J Hypertens. 2017 Aug;35(8):1577-1585. doi: 10.1097/HJH.0000000000001337.
Current aortic SBP estimation methods require recording of a peripheral pressure waveform, a step with no consensus on method. This study investigates the possibility of aortic SBP estimation from radial SBP and DBP using artificial neural networks (ANN) with [ANNSBP.DBP.heart rate (HR)] and without HR (ANNSBP.DBP).

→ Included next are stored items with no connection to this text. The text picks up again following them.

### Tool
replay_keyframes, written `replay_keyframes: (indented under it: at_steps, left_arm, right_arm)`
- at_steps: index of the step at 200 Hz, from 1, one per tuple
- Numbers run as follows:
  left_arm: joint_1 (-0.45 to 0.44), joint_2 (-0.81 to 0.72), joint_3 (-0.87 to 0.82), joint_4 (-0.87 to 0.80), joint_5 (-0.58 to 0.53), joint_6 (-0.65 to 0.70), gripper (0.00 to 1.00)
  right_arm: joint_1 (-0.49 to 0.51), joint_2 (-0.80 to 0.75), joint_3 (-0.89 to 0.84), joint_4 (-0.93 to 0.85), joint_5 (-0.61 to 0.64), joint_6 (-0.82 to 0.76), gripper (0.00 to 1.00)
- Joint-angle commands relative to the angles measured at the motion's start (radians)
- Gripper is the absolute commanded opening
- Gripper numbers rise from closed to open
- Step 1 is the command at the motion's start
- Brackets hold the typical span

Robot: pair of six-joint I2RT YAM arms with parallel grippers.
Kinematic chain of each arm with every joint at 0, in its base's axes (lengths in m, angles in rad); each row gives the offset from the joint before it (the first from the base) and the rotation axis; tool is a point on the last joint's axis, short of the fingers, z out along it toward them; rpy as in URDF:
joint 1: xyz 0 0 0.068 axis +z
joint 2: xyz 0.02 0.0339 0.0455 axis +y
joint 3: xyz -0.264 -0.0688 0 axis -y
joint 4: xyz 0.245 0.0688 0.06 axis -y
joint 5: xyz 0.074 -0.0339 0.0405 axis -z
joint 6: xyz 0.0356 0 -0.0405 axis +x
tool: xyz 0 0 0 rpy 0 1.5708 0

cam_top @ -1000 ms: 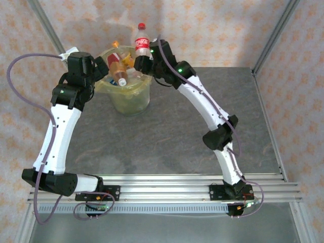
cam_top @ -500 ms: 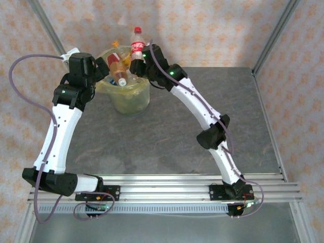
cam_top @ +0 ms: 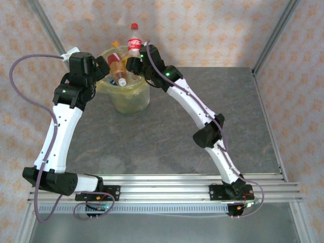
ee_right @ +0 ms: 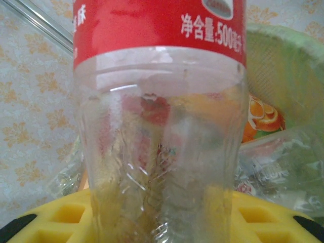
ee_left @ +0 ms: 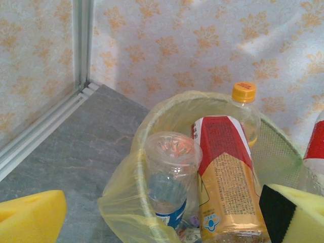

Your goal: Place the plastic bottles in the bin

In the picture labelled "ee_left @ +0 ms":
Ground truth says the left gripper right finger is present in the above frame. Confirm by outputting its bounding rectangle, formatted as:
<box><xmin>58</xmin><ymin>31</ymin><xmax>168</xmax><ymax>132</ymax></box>
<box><xmin>258</xmin><ymin>183</ymin><xmax>324</xmax><ymax>243</ymax></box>

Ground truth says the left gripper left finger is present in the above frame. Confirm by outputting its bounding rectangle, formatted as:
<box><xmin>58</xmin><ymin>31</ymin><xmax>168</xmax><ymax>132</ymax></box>
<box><xmin>0</xmin><ymin>189</ymin><xmax>68</xmax><ymax>243</ymax></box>

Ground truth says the red label cola bottle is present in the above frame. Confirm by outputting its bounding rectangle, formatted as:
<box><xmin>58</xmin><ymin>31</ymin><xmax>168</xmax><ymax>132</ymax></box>
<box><xmin>302</xmin><ymin>111</ymin><xmax>324</xmax><ymax>197</ymax></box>

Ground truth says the tea bottle with orange cap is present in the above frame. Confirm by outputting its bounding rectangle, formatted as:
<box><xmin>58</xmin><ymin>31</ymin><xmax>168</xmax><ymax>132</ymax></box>
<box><xmin>191</xmin><ymin>81</ymin><xmax>269</xmax><ymax>243</ymax></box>

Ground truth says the blue label water bottle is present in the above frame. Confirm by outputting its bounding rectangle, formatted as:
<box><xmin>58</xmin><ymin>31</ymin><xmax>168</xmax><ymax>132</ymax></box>
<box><xmin>144</xmin><ymin>131</ymin><xmax>204</xmax><ymax>230</ymax></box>

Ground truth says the aluminium table side rail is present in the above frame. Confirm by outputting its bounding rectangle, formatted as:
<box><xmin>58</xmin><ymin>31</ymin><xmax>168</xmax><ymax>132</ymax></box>
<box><xmin>0</xmin><ymin>80</ymin><xmax>101</xmax><ymax>182</ymax></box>

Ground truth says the aluminium frame post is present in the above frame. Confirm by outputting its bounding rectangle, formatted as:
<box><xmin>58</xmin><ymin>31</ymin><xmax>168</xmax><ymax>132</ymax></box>
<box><xmin>72</xmin><ymin>0</ymin><xmax>95</xmax><ymax>88</ymax></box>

Ten-fold cross validation was applied to invasive, simultaneously recorded aortic and radial pressure during rest and nitroglycerin infusion (n = 62 patients). The results of the ANN models were compared with an ANN model using additional waveform features (ANNwaveform), to an N-point moving average method (NPMA) and to existing, validated generalized transfer function (GTF).
Estimated aortic SBP for all methods was on average less than 1 mmHg away from measured aortic SBP with the exception of NPMA (difference 2.0 ± 3.5 mmHg, P = 0.62). Variability of the difference was significantly greater in ANNSBP.DBP.HR and ANNSBP.DBP (both SD of ± 5.9 mmHg, P < 0.001 compared with GTF, ± 4.0 mmHg, P < 0.001). Inclusion of waveform features decreased the variability (ANNwaveform ± 3.9 mmHg, P = 0.264). Estimated aortic SBP in all models was correlated with measured SBP, with ANN models providing statistically similar results to the GTF method, only the NPMA being statistically different (P = 0.031).
These findings indicate that use of radial SBP, DBP, and HR alone can provide aortic SBP estimation comparable with the GTF, albeit with slightly greater variance. Pending noninvasive validation, the technique provides plausible aortic SBP estimation without waveform analysis.
目前的主动脉收缩压(SBP)估计方法需要记录外周压力波形,而这一步骤在方法上尚无共识。本研究探讨了使用人工神经网络(ANN),基于桡动脉收缩压和舒张压以及心率(HR)[ANNSBP.DBP.HR]和不考虑心率(ANNSBP.DBP)来估计主动脉收缩压的可能性。
对62例患者在静息和静脉输注硝酸甘油期间同时记录的有创主动脉和桡动脉压力进行十折交叉验证。将人工神经网络模型的结果与使用额外波形特征的人工神经网络模型(ANNwaveform)、N点移动平均法(NPMA)以及现有的经过验证的广义传递函数(GTF)进行比较。
除NPMA外,所有方法估计的主动脉收缩压与测量的主动脉收缩压平均相差不到1 mmHg(差异为2.0±3.5 mmHg,P = 0.62)。ANNSBP.DBP.HR和ANNSBP.DBP中差异的变异性显著更大(两者标准差均为±5.9 mmHg,与GTF相比,P < 0.001,GTF标准差为±4.0 mmHg,P < 0.001)。纳入波形特征可降低变异性(ANNwaveform为±3.9 mmHg,P = 0.264)。所有模型中估计的主动脉收缩压与测量的收缩压相关,人工神经网络模型提供的结果与GTF方法在统计学上相似,只有NPMA在统计学上不同(P = 0.031)。
这些发现表明,单独使用桡动脉收缩压、舒张压和心率即可提供与GTF相当的主动脉收缩压估计值,尽管方差略大。在进行无创验证之前,该技术无需波形分析即可提供合理的主动脉收缩压估计值。